Sex work and the impact of sex work laws
Dr Lynzi Armstrong is currently involved in two international comparative research projects focused on the experiences of sex workers and the impacts of sex work laws. Lynzi is leading a project on stigma, discrimination and sex work laws in New Zealand, Scotland and Ireland, funded by a Marsden Fast Start Grant ($300,000, 2019-2023). A total of 80 in-depth interviews have been undertaken with sex workers and activists in these three countries by Lynzi and a team of research assistants that she is working collaboratively alongside. In September 2022 Lynzi held a symposium titled ‘Stigma, Sex Work and the Law: From Research to Action’ at the University of Northumbria Law School, which brought together the research team with other academics and activists working in related areas, to discuss the project and more broadly how to translate social research into action.
On the second project, she is a collaborator alongside colleagues in Canada and the US, on the Law and Sex Work Project, with a focus on examining how sex work laws are experienced in New Zealand, Canada and Nevada.

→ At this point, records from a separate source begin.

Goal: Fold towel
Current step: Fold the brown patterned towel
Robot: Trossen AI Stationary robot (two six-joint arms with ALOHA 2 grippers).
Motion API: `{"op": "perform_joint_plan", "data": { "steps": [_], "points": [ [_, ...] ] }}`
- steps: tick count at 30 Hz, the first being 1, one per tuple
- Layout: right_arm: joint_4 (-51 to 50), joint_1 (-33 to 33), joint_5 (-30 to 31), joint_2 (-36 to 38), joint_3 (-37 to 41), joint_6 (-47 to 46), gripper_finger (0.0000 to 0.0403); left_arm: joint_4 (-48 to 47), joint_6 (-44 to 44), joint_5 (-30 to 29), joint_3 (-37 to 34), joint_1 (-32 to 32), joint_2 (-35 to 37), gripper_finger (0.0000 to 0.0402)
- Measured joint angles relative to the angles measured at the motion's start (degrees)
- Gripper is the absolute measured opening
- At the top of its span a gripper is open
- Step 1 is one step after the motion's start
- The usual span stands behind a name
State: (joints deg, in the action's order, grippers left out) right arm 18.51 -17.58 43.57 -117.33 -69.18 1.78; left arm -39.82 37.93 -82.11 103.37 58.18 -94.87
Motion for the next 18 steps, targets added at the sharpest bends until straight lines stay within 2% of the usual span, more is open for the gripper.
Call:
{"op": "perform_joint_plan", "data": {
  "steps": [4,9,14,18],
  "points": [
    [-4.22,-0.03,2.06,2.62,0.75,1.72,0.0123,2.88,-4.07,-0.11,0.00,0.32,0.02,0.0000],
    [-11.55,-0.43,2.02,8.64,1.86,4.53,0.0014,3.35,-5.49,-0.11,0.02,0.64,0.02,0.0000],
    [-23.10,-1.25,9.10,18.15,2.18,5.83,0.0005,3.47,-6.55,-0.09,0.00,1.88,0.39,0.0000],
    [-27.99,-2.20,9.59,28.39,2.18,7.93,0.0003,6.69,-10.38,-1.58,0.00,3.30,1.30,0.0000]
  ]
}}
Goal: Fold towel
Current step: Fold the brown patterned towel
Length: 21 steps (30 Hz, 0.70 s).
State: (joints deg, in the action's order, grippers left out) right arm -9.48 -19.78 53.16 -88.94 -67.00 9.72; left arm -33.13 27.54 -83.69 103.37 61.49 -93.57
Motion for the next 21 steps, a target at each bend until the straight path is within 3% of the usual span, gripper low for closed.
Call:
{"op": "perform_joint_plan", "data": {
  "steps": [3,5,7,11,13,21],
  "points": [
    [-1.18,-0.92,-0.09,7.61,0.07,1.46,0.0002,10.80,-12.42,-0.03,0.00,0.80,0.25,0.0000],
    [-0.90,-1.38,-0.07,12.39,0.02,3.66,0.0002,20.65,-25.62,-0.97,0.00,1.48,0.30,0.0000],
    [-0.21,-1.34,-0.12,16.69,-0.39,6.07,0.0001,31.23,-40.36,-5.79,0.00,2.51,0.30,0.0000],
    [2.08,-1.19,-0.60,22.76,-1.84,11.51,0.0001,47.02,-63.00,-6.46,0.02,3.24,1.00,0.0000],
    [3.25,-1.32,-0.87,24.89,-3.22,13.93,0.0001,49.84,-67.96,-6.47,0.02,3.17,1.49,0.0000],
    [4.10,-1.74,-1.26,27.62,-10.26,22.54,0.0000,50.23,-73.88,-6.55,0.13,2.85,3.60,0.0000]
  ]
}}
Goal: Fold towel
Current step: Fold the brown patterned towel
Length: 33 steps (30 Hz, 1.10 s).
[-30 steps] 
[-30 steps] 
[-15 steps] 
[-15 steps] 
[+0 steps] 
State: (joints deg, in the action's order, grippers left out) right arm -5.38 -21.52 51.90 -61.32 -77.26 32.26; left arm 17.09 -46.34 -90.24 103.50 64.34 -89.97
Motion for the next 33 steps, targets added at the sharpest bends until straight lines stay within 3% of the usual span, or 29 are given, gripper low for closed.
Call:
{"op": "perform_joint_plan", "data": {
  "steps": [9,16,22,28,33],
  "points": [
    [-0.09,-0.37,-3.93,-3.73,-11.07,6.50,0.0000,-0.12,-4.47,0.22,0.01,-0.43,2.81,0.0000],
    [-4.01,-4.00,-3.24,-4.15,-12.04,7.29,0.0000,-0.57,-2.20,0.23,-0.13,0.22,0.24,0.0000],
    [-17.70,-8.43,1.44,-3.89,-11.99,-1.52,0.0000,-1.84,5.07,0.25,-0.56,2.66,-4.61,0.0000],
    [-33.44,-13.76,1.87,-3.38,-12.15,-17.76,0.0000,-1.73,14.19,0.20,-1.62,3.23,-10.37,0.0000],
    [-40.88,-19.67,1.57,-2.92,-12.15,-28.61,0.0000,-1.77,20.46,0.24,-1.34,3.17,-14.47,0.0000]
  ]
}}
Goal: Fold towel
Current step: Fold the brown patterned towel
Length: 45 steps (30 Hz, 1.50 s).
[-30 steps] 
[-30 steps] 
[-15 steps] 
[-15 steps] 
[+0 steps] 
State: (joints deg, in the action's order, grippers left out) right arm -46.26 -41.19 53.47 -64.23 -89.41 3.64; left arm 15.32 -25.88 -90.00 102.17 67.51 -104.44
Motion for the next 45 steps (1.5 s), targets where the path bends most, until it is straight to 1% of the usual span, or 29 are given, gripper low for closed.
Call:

In recently years Lynzi’s work in this area has attracted considerable interest internationally, with a book she co-edited ‘Sex Work and the New Zealand Model: Decriminalisation and Social Change’ briefly featuring in an episode of Last Week Tonight with John Oliver. The same book has since been translated into Spanish by Virus Editorial. In September 2022, Lynzi was invited to give a public talk in Seville on the Spanish version of the book, and was also interviewed for a media article on the impacts of decriminalising sex work.